Accessing and using metadata in a workflow script

Hey everybody,

I’m working on a workflow that picks up a couple of pdf’s, merges them and then inserts a page in front of each document. Those pages show information about the number of pages in that document. I’ve managed to get a run script plugin(programmed with javascript) together that inserts the infopages into the main pdf, but I currently have no way to figure out where the document starts/ends so I can’t automate the insertion process. I’m assuming I can get the information I need out of the ‘Metadata Manipulation API Reference’ but I’m having a hard time figuring out how to access this information in my script

There are a number of ways of achieving this, it all really depends on your workflow process. You say you’ve managed to insert the infopages in the “main” PDF (I assume that means the “merged” PDF), but you don’t mention how you generate those infopages and whether they are available before, during, or after the merging operation. Also, you don’t mention how the merge is actually performed.

I think it would be easier to open a call with our Support team, they will be able to give you a procedure that matches your current process.

I’m not convinced that a conversation over the phone is going to be very helpful when it comes to solving my problem, but I’ll keep it in mind. It’s a lot easier to show things via writing, so I’m going to try this again first, but with a more in dept description of what I have and what I want to achieve.

Below is pretty much what my workflow looks like at the moment.

Merge pdfs : merges the input pdf files, Optimizes the resulting pdf and creates metadata

|

Run Script:

// Open Current Job file as the PDF to modify

var InputPDF = Watch.GetPDFEditObject();

InputPDF.Open(Watch.GetJobFileName(),false);

var metadata = Watch.GetMetadataFileName();

// Open a PDF file containing the page to be added to the inputPDF

var InsertPDF = Watch.GetPDFEditObject();

InsertPDF.Open("C:\PlanetPress\PdfInput\Insert.pdf",false);

// Currently inserts a page after every 10 pages.
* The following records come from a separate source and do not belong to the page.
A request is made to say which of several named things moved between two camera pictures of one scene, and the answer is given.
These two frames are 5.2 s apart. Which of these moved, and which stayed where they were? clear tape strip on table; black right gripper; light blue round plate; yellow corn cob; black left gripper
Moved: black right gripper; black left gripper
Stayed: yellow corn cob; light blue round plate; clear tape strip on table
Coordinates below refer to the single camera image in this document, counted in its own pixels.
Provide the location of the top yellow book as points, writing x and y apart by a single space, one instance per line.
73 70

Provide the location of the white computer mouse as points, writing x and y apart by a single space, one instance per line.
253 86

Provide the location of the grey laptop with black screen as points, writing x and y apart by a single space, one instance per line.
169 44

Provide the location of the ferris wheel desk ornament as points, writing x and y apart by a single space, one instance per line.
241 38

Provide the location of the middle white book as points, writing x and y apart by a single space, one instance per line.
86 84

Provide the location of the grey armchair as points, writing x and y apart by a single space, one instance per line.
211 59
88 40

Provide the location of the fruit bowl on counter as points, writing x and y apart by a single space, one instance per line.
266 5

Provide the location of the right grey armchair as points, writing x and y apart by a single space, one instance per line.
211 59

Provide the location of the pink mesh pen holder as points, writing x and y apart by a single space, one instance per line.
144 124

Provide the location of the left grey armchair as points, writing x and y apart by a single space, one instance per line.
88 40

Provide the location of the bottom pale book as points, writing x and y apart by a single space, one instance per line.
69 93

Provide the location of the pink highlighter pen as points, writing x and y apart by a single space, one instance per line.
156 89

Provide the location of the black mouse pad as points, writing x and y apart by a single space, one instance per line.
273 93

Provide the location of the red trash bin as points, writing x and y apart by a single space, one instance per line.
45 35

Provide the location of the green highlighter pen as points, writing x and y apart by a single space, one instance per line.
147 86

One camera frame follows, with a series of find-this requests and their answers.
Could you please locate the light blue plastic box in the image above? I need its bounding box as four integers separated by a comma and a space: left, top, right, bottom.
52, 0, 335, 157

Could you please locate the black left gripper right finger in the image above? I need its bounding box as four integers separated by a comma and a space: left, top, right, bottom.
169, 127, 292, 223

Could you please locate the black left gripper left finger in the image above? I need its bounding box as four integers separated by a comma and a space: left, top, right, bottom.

Needs to be changed to insert a page before each document

for(var pageIndex = 0; InputPDF.Pages().Count() > pageIndex; pageIndex += 10)

{

InputPDF.Pages().InsertFrom2(InsertPDF.Pages(),0,1,pageIndex);

}

InputPDF.Save(false);

InputPDF.Close();

InsertPDF.Close();

|

Send to folder

I mostly wanted to find out how to access the MetaData via the script, to find out where the documents start so I can insert my a pdf there in front of them.

The pdf that is being inserted is currently a pre made pfd file, purely made for testing. I’m planning to generate it with a subprocess later, since I want some information in these pdfs that can only be found during the workflow. They should display the amount of pages in the document after them.

OK, it’s a simple process. Here’s a script that should work for you:

// Open Current Job file as the PDF to modify
var InputPDF = Watch.GetPDFEditObject();
InputPDF.Open(Watch.GetJobFileName(),false);

var metadata = new ActiveXObject("MetadataLib.MetaFile");
metadata.LoadFromFile(Watch.GetMetadataFileName());

// Open a PDF file containing the page to be added to the inputPDF
var InsertPDF = Watch.GetPDFEditObject();
InsertPDF.Open("C:\\PlanetPress\\PdfInput\\Insert.pdf",false);

var pdfCount = metadata.Job().DocumentCount();
var lastPageInDoc, absolutePageIndex;

for(var docIndex = pdfCount-1; docIndex>=0 ; docIndex--)
{
  lastPageInDoc = metadata.Job().Group(0).Document(docIndex).PageCount();
  absolutePageIndex = metadata.Job().Group(0).Document(docIndex).DataPage(lastPageInDoc-1).IndexInJob();
  InputPDF.Pages().InsertFrom2(InsertPDF.Pages(),0,1,absolutePageIndex+1);
}
InputPDF.Save(false);
InputPDF.Close();
InsertPDF.Close();

First, note how the metadata object is created as an ActiveX Object that then loads the Watch.GetMetadataFileName() value.

Then, the number of Metadata Document nodes (i.e. PDFs that were merged) is stored in variable pdfCount. The script then loops backward from the last document to the first. It does so because if it were to add pages from the first to the last document, then the page Indexes and Counts found in the metadata would no longer match the content of the PDF as the script moves from one document to the next.

In the loop, the script retrieves the number of pages in each Document and uses that value to find the absolute Index (relative to the entire job) of the last page in the document. It then inserts your external page immediately after that last page.

Hope that helps.

2 Likes

Thanks, this helped me out big time.